Esta suplantación aumenta la credibilidad de la llamada y facilita que la víctima atienda las instrucciones de los delincuentes, quienes suelen dirigir sus engaños a usuarios con acceso a información financiera o administrativa.

“Aunque cualquier persona puede ser víctima, los ciberdelincuentes comúnmente se enfocan en clientes de instituciones financieras, adultos mayores, personas que realizan compras en línea, personas que esperan un trámite, devolución o entrega, y empleados de empresas con acceso a información financiera o administrativa”, señaló David González, investigador de seguridad informática de ESET.

El problema también ha sido identificado por la Comisión Nacional para la Protección y Defensa de los Usuarios de Servicios Financieros (Condusef), que en mayo de 2026 registró casos de suplantación de identidad que afectaron a nueve instituciones financieras.

ESET aclaró que no todos esos incidentes estuvieron relacionados técnicamente con el caller ID spoofing, aunque sí incluyeron llamadas en las que los delincuentes fingieron representar a una institución financiera para solicitar información bancaria, contraseñas o códigos de seguridad.

Para realizar el engaño, los atacantes recurren a servicios de telefonía por Internet, conocidos como VoIP, o a otras plataformas que permiten alterar el identificador de llamadas y colocar un número falso que puede coincidir con el de un banco, una dependencia gubernamental o una empresa reconocida.

Cuando el usuario contesta, los ciberdelincuentes buscan generar miedo, confianza o un sentido de urgencia al advertirle sobre supuestos cargos no reconocidos, movimientos sospechosos, bloqueos de cuentas o problemas de seguridad.

Con estos argumentos intentan convencerlo de proporcionar contraseñas bancarias, NIP, datos de tarjetas o códigos de seguridad, además de realizar transferencias o instalar aplicaciones maliciosas que les permitan controlar el teléfono o la computadora.

“Los ataques de caller ID spoofing pueden derivar en robo de identidad, fraude bancario, pérdidas económicas, apertura de créditos fraudulentos, secuestro de cuentas digitales, instalación de malware, extorsión telefónica e incluso el compromiso de información corporativa cuando la víctima es un empleado”, detalló González.

Usuarios mexicanos ya han denunciado este tipo de llamadas en redes sociales. Uno de los casos recientes fue reportado por el periodista de investigación Ignacio Gómez Villaseñor, quien recibió una comunicación identificada como proveniente de una institución bancaria.

Durante la llamada, los delincuentes intentaron obtener información relacionada con el uso de su cuenta bajo el argumento de que existía una supuesta compra retenida y un cargo no identificado.

ESET advirtió que una llamada debe generar sospecha cuando, pese a mostrar el número de un banco o una autoridad, solicita información confidencial, códigos enviados por mensaje de texto o tokens.
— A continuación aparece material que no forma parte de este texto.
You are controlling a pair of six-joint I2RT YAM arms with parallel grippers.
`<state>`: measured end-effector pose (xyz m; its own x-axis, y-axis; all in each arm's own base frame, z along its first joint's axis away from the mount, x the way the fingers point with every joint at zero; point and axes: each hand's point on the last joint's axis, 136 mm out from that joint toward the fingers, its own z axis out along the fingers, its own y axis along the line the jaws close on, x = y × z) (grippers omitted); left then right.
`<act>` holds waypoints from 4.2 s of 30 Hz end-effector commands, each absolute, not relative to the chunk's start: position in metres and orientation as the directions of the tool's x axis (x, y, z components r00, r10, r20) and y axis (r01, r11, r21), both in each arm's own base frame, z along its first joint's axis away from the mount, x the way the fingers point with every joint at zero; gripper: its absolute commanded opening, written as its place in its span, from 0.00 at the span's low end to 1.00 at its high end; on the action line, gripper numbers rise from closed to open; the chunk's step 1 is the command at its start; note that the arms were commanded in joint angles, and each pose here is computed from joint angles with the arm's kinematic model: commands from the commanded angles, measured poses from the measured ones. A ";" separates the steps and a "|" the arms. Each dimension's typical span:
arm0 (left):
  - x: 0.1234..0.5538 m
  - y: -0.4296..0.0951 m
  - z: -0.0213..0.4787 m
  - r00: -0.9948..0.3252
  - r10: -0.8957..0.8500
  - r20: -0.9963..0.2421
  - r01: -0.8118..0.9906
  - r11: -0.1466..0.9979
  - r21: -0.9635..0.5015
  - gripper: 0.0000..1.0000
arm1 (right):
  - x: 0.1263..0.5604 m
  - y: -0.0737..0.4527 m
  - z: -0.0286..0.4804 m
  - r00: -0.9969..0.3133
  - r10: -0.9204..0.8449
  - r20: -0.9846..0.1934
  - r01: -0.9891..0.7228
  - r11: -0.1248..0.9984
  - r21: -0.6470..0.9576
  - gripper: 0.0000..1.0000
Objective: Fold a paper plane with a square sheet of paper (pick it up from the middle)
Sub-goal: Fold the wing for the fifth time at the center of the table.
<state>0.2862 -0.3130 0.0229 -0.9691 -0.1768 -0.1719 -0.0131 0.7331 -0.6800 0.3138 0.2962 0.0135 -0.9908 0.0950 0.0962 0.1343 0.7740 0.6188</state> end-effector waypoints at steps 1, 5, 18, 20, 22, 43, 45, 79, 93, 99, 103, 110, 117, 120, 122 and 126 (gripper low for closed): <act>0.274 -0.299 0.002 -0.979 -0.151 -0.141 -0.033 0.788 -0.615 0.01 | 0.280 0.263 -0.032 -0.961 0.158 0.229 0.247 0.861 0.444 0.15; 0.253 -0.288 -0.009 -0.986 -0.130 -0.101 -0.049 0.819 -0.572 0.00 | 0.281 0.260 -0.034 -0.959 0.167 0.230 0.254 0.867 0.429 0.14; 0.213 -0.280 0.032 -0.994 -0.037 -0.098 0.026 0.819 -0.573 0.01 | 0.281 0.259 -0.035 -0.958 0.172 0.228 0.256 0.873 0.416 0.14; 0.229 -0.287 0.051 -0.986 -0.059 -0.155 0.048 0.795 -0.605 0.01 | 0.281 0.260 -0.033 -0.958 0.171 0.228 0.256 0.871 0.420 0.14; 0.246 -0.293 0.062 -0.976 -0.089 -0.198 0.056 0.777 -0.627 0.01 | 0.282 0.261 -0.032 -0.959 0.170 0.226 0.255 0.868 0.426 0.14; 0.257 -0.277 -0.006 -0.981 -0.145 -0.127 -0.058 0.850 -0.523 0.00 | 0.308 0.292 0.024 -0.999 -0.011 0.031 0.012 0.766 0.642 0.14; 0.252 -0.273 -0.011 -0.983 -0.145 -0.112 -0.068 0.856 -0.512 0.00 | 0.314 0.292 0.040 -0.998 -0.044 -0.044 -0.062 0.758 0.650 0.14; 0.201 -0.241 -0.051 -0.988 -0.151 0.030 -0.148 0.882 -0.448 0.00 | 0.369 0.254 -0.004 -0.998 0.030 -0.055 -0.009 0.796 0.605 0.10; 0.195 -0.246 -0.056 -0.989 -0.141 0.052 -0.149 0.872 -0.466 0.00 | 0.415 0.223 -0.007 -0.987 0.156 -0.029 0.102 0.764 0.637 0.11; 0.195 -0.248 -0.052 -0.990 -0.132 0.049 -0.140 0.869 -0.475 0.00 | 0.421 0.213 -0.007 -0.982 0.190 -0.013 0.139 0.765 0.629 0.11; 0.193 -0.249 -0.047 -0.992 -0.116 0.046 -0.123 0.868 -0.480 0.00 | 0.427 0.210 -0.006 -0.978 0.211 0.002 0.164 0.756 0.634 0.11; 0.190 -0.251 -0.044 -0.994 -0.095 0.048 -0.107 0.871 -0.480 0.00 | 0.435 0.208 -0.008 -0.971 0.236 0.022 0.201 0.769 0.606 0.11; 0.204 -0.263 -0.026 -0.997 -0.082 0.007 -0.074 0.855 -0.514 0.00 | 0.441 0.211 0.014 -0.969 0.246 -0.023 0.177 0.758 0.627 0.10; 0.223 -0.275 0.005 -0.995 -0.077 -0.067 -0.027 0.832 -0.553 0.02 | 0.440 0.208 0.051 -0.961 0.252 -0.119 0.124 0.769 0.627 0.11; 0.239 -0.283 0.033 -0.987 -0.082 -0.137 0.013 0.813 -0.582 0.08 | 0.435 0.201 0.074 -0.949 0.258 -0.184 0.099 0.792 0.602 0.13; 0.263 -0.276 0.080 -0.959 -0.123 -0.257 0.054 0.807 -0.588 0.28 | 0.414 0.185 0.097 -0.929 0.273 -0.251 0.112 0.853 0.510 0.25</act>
También recomendó desconfiar si la persona presiona para actuar inmediatamente, amenaza con bloquear una cuenta o cancelar una tarjeta, pide instalar una aplicación o indica realizar una transferencia para supuestamente proteger el dinero.

Ante cualquiera de estas situaciones, la empresa aconsejó colgar y comunicarse directamente con la institución mediante sus números oficiales, sin confiar únicamente en la información que muestra el identificador de llamadas.

Asimismo, pidió no compartir NIP, contraseñas o códigos de verificación por teléfono, ni ingresar a la aplicación bancaria mientras la llamada continúa. También recomendó rechazar la instalación de programas solicitada por un supuesto ejecutivo, reportar los números sospechosos y mantener actualizados el sistema operativo y las aplicaciones del dispositivo.

“Los ciberdelincuentes continúan perfeccionando sus técnicas para que los fraudes sean cada vez más convincentes, por lo que el identificador de llamadas ya es insuficiente para verificar la autenticidad de una llamada. La mejor defensa sigue siendo corroborar cualquier situación directamente con la institución involucrada a través de sus canales oficiales y desconfiar de cualquier llamada que solicite información confidencial o genere un sentido de urgencia”, concluyó David González.